**What you will do:** Going down the data below, set down exactly the line with "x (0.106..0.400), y" and each line after it through the line with "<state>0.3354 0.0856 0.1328"; no other lines.

-- Opening Marker --

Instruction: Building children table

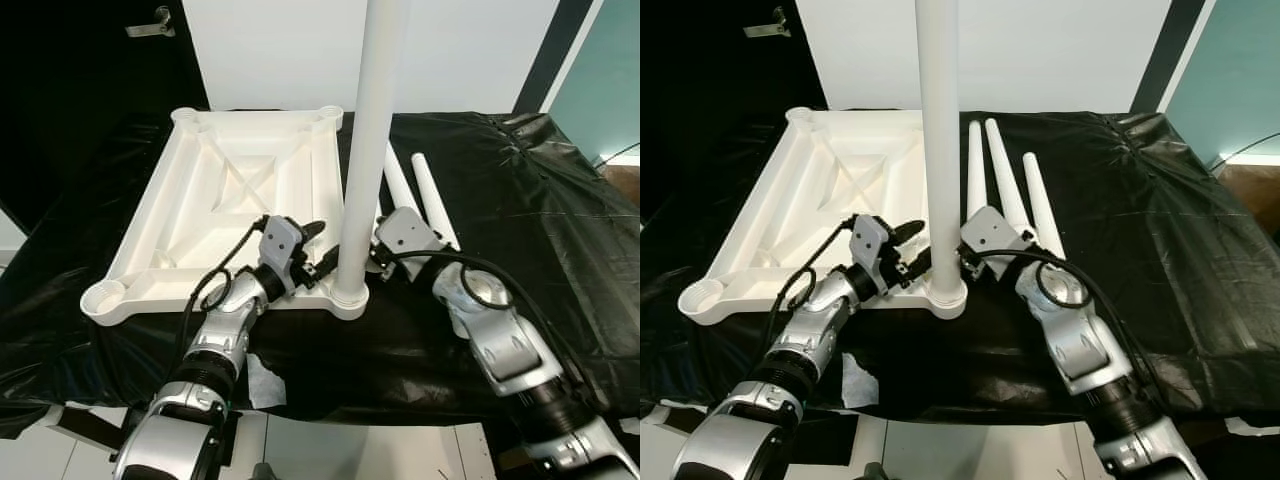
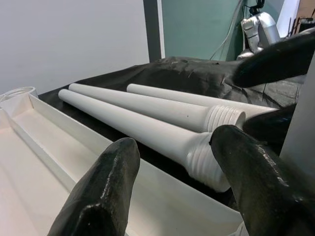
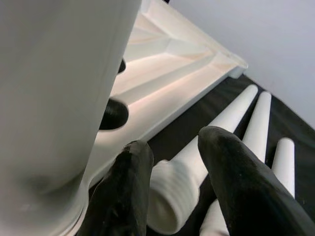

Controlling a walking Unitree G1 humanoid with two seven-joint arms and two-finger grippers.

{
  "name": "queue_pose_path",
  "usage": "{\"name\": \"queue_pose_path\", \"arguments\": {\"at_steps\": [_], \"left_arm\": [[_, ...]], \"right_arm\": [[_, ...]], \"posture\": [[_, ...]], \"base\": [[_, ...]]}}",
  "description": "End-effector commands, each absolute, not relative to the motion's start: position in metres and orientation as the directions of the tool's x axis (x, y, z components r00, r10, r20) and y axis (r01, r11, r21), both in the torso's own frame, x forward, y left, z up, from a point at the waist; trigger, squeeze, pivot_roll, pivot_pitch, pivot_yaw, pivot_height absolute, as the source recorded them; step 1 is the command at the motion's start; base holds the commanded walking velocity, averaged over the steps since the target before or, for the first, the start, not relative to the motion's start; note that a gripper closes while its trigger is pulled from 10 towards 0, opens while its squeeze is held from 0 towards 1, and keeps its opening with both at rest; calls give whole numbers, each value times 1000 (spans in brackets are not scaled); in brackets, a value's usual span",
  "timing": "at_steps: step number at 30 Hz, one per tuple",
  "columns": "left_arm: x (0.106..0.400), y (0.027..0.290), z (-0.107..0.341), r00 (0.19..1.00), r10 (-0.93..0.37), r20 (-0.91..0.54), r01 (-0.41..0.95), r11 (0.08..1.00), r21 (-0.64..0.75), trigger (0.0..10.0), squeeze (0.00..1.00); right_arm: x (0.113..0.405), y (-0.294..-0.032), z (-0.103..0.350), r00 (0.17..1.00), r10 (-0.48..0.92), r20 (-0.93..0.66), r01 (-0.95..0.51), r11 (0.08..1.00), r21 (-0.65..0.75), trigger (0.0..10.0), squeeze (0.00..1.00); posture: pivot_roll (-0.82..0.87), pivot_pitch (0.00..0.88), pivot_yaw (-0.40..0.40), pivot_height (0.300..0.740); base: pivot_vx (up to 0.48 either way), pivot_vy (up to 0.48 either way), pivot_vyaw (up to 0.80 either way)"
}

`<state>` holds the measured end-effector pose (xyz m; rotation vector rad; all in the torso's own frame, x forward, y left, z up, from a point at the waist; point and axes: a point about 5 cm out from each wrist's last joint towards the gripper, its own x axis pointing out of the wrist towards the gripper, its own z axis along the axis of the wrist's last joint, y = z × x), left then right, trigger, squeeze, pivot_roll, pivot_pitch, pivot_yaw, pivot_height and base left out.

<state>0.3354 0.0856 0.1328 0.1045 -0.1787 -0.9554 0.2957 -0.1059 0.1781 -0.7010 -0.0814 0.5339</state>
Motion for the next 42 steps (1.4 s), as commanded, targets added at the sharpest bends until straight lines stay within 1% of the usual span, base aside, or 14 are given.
{"name": "queue_pose_path", "arguments": {"at_steps": [1, 10, 12, 13, 15, 16, 18, 19, 30, 35, 36, 39, 40, 42], "left_arm": [[329, 75, 132, 412, -909, 58, 890, 415, 190, 10000, 0], [328, 75, 130, 409, -911, 51, 893, 411, 186, 10000, 0], [328, 74, 130, 408, -912, 49, 893, 410, 184, 10000, 0], [328, 74, 130, 408, -912, 49, 893, 410, 184, 10000, 0], [328, 73, 130, 408, -912, 46, 893, 409, 185, 10000, 0], [328, 73, 130, 408, -912, 46, 893, 409, 185, 10000, 0], [329, 72, 131, 413, -910, 50, 891, 414, 188, 10000, 0], [329, 74, 131, 419, -906, 52, 887, 421, 189, 10000, 0], [326, 79, 127, 447, -893, 51, 874, 448, 186, 10000, 0], [327, 79, 127, 452, -890, 55, 871, 454, 188, 10000, 0], [327, 79, 127, 452, -890, 55, 871, 454, 188, 10000, 0], [327, 79, 128, 451, -891, 56, 871, 453, 191, 10000, 0], [328, 78, 128, 451, -891, 56, 871, 453, 192, 10000, 0], [328, 79, 129, 451, -891, 56, 871, 453, 193, 10000, 0]], "right_arm": [[293, -110, 178, 868, 483, -118, -443, 642, -626, 10000, 0], [295, -120, 174, 905, 409, -113, -395, 713, -579, 10000, 0], [302, -120, 164, 904, 398, -154, -388, 616, -685, 10000, 0], [302, -120, 164, 904, 398, -154, -388, 616, -685, 10000, 0], [311, -113, 150, 882, 411, -231, -423, 470, -775, 10000, 0], [311, -113, 150, 882, 411, -231, -423, 470, -775, 10000, 0], [318, -105, 142, 851, 433, -296, -469, 374, -800, 10000, 0], [321, -101, 142, 842, 441, -310, -481, 357, -801, 10000, 0], [332, -100, 130, 828, 425, -365, -507, 294, -810, 10000, 0], [338, -102, 128, 845, 413, -340, -480, 304, -823, 10000, 0], [340, -102, 125, 851, 406, -334, -470, 302, -830, 9569, 0], [342, -101, 120, 853, 406, -329, -461, 290, -838, 10000, 0], [342, -100, 119, 853, 407, -326, -459, 289, -840, 6784, 0], [343, -99, 118, 855, 408, -321, -456, 292, -841, 6784, 0]], "posture": [[-95, 0, 30, 740], [-97, 0, 37, 740], [-99, 0, 39, 740], [-99, 0, 39, 740], [-84, 0, 37, 740], [-84, 0, 37, 740], [-74, 0, 32, 740], [-67, 0, 27, 740], [-39, 0, 7, 740], [-38, 0, 4, 740], [-38, 0, 4, 740], [-37, 0, 6, 740], [-38, 0, 7, 740], [-39, 0, 7, 740]], "base": [[0, 0, 0], [0, 0, 0], [0, 0, 0], [0, 0, 0], [0, 0, 0], [0, 0, 0], [0, 0, 0], [0, 0, 0], [0, 0, 0], [0, 0, 0], [0, 0, 0], [0, 0, 0], [0, 0, 0], [0, 0, 0]]}}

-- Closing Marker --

**Problem solution:**
  "columns": "left_arm: x (0.106..0.400), y (0.027..0.290), z (-0.107..0.341), r00 (0.19..1.00), r10 (-0.93..0.37), r20 (-0.91..0.54), r01 (-0.41..0.95), r11 (0.08..1.00), r21 (-0.64..0.75), trigger (0.0..10.0), squeeze (0.00..1.00); right_arm: x (0.113..0.405), y (-0.294..-0.032), z (-0.103..0.350), r00 (0.17..1.00), r10 (-0.48..0.92), r20 (-0.93..0.66), r01 (-0.95..0.51), r11 (0.08..1.00), r21 (-0.65..0.75), trigger (0.0..10.0), squeeze (0.00..1.00); posture: pivot_roll (-0.82..0.87), pivot_pitch (0.00..0.88), pivot_yaw (-0.40..0.40), pivot_height (0.300..0.740); base: pivot_vx (up to 0.48 either way), pivot_vy (up to 0.48 either way), pivot_vyaw (up to 0.80 either way)"
}

`<state>` holds the measured end-effector pose (xyz m; rotation vector rad; all in the torso's own frame, x forward, y left, z up, from a point at the waist; point and axes: a point about 5 cm out from each wrist's last joint towards the gripper, its own x axis pointing out of the wrist towards the gripper, its own z axis along the axis of the wrist's last joint, y = z × x), left then right, trigger, squeeze, pivot_roll, pivot_pitch, pivot_yaw, pivot_height and base left out.

<state>0.3354 0.0856 0.1328 0.1045 -0.1787 -0.9554 0.2957 -0.1059 0.1781 -0.7010 -0.0814 0.5339</state>

The exercise calls for nothing more.